__Task objective__:
Since the data must remain as supplied, reproduce it word for word.

__Data in this exercise__:
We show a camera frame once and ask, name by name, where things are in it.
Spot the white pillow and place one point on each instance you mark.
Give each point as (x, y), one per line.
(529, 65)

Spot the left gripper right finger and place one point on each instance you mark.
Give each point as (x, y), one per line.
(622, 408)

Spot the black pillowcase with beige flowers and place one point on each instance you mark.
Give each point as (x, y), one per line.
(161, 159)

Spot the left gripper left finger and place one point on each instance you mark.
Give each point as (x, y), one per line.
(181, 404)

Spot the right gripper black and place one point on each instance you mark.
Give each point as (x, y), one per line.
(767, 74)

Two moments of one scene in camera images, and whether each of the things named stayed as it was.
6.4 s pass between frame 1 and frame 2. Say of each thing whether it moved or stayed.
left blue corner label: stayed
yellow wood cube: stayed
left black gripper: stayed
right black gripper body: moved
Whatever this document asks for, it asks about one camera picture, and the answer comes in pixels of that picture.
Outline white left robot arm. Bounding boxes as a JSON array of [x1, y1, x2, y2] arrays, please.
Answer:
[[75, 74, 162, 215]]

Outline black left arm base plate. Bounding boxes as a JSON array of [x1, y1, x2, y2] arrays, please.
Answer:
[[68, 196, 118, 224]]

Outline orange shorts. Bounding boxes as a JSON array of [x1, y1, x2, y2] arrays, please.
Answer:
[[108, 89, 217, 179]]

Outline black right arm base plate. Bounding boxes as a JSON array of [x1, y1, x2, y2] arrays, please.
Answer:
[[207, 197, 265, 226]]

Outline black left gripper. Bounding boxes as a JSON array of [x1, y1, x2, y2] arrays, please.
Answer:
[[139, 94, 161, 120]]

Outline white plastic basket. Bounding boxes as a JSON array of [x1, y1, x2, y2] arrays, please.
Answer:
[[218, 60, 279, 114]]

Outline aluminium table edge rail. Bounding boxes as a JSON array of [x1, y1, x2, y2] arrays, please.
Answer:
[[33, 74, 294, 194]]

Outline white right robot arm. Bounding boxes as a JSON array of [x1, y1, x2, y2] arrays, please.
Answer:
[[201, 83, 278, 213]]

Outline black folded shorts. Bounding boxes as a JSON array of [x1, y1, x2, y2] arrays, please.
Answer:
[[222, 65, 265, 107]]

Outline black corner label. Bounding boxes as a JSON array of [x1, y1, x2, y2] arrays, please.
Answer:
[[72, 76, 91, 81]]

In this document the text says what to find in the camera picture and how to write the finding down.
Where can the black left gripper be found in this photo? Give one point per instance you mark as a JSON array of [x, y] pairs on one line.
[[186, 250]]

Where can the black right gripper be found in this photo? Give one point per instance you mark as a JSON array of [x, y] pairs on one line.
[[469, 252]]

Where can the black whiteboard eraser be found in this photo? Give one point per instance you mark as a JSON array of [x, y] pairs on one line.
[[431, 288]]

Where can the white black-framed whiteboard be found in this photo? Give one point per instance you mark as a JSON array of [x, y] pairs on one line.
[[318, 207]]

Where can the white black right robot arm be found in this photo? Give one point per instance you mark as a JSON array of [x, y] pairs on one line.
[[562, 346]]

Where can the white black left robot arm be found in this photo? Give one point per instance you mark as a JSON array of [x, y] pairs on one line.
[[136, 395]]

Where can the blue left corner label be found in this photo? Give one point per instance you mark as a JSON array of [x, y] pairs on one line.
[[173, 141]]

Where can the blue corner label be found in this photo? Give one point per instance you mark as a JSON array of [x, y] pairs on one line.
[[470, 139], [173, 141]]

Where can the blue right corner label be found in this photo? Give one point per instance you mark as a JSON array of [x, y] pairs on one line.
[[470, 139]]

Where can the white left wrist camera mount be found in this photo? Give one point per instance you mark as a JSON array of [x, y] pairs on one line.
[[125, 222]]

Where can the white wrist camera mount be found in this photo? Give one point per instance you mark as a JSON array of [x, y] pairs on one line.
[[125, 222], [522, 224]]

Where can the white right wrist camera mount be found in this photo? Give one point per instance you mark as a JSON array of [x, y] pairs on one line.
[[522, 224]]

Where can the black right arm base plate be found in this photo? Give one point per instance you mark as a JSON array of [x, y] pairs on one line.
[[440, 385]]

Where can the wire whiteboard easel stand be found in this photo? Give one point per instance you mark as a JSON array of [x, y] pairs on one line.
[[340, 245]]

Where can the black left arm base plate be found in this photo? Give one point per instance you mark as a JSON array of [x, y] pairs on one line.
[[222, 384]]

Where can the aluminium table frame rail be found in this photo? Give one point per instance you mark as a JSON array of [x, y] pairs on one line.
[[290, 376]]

__Solution below__:
We show a camera frame once and ask, name by name, where things are in it.
Spot the white pillow and place one point on each instance you mark.
Give each point as (x, y), one per line.
(529, 65)

Spot the left gripper right finger and place one point on each instance you mark.
Give each point as (x, y), one per line.
(622, 408)

Spot the black pillowcase with beige flowers and place one point on each instance you mark.
Give each point as (x, y), one per line.
(161, 159)

Spot the left gripper left finger and place one point on each instance you mark.
Give each point as (x, y), one per line.
(181, 404)

Spot the right gripper black and place one point on each instance you mark.
Give each point as (x, y), one per line.
(767, 74)

Two moments of one scene in camera images, and whether each of the things named stayed as it was.
6.4 s pass between frame 1 and frame 2. Say of each thing whether it moved or stayed.
left blue corner label: stayed
yellow wood cube: stayed
left black gripper: stayed
right black gripper body: moved
Whatever this document asks for, it asks about one camera picture, and the answer comes in pixels of that picture.
Outline white left robot arm. Bounding boxes as a JSON array of [x1, y1, x2, y2] arrays, please.
Answer:
[[75, 74, 162, 215]]

Outline black left arm base plate. Bounding boxes as a JSON array of [x1, y1, x2, y2] arrays, please.
Answer:
[[68, 196, 118, 224]]

Outline orange shorts. Bounding boxes as a JSON array of [x1, y1, x2, y2] arrays, please.
Answer:
[[108, 89, 217, 179]]

Outline black right arm base plate. Bounding boxes as a JSON array of [x1, y1, x2, y2] arrays, please.
Answer:
[[207, 197, 265, 226]]

Outline black left gripper. Bounding boxes as a JSON array of [x1, y1, x2, y2] arrays, please.
Answer:
[[139, 94, 161, 120]]

Outline white plastic basket. Bounding boxes as a JSON array of [x1, y1, x2, y2] arrays, please.
Answer:
[[218, 60, 279, 114]]

Outline aluminium table edge rail. Bounding boxes as a JSON array of [x1, y1, x2, y2] arrays, please.
Answer:
[[33, 74, 294, 194]]

Outline white right robot arm. Bounding boxes as a JSON array of [x1, y1, x2, y2] arrays, please.
Answer:
[[201, 83, 278, 213]]

Outline black folded shorts. Bounding boxes as a JSON array of [x1, y1, x2, y2] arrays, please.
Answer:
[[222, 65, 265, 107]]

Outline black corner label. Bounding boxes as a JSON array of [x1, y1, x2, y2] arrays, please.
Answer:
[[72, 76, 91, 81]]

In this document the text says what to find in the camera picture and how to write the finding down.
Where can the black left gripper be found in this photo? Give one point per instance you mark as a JSON array of [x, y] pairs on one line.
[[186, 250]]

Where can the black right gripper be found in this photo? Give one point per instance you mark as a JSON array of [x, y] pairs on one line.
[[469, 252]]

Where can the black whiteboard eraser be found in this photo? Give one point per instance you mark as a JSON array of [x, y] pairs on one line.
[[431, 288]]

Where can the white black-framed whiteboard be found in this photo? Give one point per instance you mark as a JSON array of [x, y] pairs on one line.
[[318, 207]]

Where can the white black right robot arm be found in this photo? Give one point per instance you mark as a JSON array of [x, y] pairs on one line.
[[562, 346]]

Where can the white black left robot arm be found in this photo? Give one point per instance you mark as a JSON array of [x, y] pairs on one line.
[[136, 395]]

Where can the blue left corner label be found in this photo? Give one point per instance you mark as a JSON array of [x, y] pairs on one line.
[[173, 141]]

Where can the blue corner label be found in this photo? Give one point per instance you mark as a JSON array of [x, y] pairs on one line.
[[470, 139], [173, 141]]

Where can the blue right corner label be found in this photo? Give one point per instance you mark as a JSON array of [x, y] pairs on one line.
[[470, 139]]

Where can the white left wrist camera mount be found in this photo? Give one point per instance you mark as a JSON array of [x, y] pairs on one line.
[[125, 222]]

Where can the white wrist camera mount be found in this photo? Give one point per instance you mark as a JSON array of [x, y] pairs on one line.
[[125, 222], [522, 224]]

Where can the white right wrist camera mount be found in this photo? Give one point per instance you mark as a JSON array of [x, y] pairs on one line.
[[522, 224]]

Where can the black right arm base plate be found in this photo? Give one point per instance you mark as a JSON array of [x, y] pairs on one line.
[[440, 385]]

Where can the wire whiteboard easel stand be found in this photo? Give one point per instance you mark as a JSON array of [x, y] pairs on one line.
[[340, 245]]

Where can the black left arm base plate be found in this photo? Give one point per instance you mark as a JSON array of [x, y] pairs on one line.
[[222, 384]]

Where can the aluminium table frame rail be found in this photo? Give one point per instance you mark as a JSON array of [x, y] pairs on one line.
[[290, 376]]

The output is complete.